EXTRA support is needed to help the families of young people with life-limiting conditions adapt to a future they were not expected to have, a report has found.
Thanks to medical advances, more people diagnosed with serious illnesses in childhood are surviving through adolescence and into adulthood.
However, research carried out for the Children’s Hospice Association Scotland (Chas) found the parents of young patients are often unprepared for their futures and can suffer trauma when asked to “let go” when they are adults.
The charity, which provides palliative care and respite services at specialist centres in Balloch, West Dunbartonshire, and Kinross, near Perth, says families need training and ongoing support as their children age.
It is also calling for improved services for patients as they outgrow children’s hospices.
The research, by Dundee and Nottingham universities, focused on young people aged 15-25 also found the aspirations of young adults for education, employment, independent living or relationships are often considered “unsafe or unrealistic” by family members.
Libby Gold, associate nurse director of care at Chas, told The National: “Those of us who work with these young people know that these are the difficulties that they face.
“This is the evidence. This is to day, ‘come on everyone, wake up, we need to help them’.”
Professor Divya Jindal-Snape, of the University of Dundee, said: “Over recent years there has been an increasing awareness and emphasis on the needs of young adults with life-limiting conditions. Much of this has been due to the fact that many children are surviving longer with conditions that were previously unique to childhood.

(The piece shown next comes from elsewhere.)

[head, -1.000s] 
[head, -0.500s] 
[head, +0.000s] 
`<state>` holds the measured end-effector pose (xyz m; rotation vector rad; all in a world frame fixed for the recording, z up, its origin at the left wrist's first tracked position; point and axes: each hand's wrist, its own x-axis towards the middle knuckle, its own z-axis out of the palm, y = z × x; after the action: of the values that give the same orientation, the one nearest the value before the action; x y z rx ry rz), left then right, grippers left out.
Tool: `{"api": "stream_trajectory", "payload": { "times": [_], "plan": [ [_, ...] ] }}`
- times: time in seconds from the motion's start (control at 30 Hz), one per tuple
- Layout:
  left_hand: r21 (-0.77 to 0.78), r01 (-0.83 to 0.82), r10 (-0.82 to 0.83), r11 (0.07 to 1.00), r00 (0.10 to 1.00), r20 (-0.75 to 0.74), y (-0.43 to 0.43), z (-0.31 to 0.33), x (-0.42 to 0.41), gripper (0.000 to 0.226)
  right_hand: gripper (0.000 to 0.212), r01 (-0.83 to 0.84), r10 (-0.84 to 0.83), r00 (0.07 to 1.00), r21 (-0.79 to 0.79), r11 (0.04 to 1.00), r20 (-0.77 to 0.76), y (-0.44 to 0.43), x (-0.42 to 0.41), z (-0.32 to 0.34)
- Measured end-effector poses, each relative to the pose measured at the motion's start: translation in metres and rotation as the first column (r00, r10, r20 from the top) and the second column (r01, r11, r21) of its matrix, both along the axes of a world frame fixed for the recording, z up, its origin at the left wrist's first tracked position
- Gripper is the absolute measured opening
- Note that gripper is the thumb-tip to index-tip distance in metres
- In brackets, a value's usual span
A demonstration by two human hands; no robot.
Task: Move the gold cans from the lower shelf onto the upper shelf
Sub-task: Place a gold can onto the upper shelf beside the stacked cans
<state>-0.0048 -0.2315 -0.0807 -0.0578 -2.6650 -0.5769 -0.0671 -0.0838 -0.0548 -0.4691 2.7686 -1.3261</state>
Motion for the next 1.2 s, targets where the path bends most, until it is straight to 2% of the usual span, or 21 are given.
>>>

“To ensure the well-being of the young adults, their families and the professionals working with them, it is important to understand the needs of all concerned and to provide them with ongoing support.”
The report found patients’ clinical conditions impacted upon their aspirations and future plans, stating: “The life issues for young adults with life-limiting conditions in the global context of being a ‘young adult’ were to some extent quite similar to those of other young adults, with tensions between young adults seeking independence and families having difficulty in ‘letting go’.
“However, the difference was that this difficulty in letting go and the view from adults that they were ‘child-like’ and naïve had emerged due to their medical conditions and the resulting protected environment they had grown up in.
“Other differences were also evident, such as socialisation being mainly limited to adults in caring roles.”
Caring for younger relatives was found to have a “significant impact” on parents and siblings, creating a barrier to employment and a social life.
Families also cited concerns about the decision by Chas to limit its services to the under-21s.
A transition team was appointed in January as the charity seeks to focus on the needs of children and teenagers.
Gold added: “We also felt we were holding the young people back because it’s not right for them to be in this environment where they are seeing children and other young people dying when they are holding their own and should be getting on with life.
“These young people are going through lots of different transitions and they have to be prepared for them.
“Those of us who are hoping for a long life know we will leave primary school, start high school and then go on to university or employment. They were just never sure that was going to happen.
“Understandably, they weren’t prepared. For some parents it’s really difficult.
“It’s not as if they have seen their child go through different phases to become more independent and be able to make decisions.
“For these young people, they have been cosseted, they haven’t even been allowed to make any decisions, so when they start to ask to do something that is out of the ordinary for them, their parents find it traumatic.”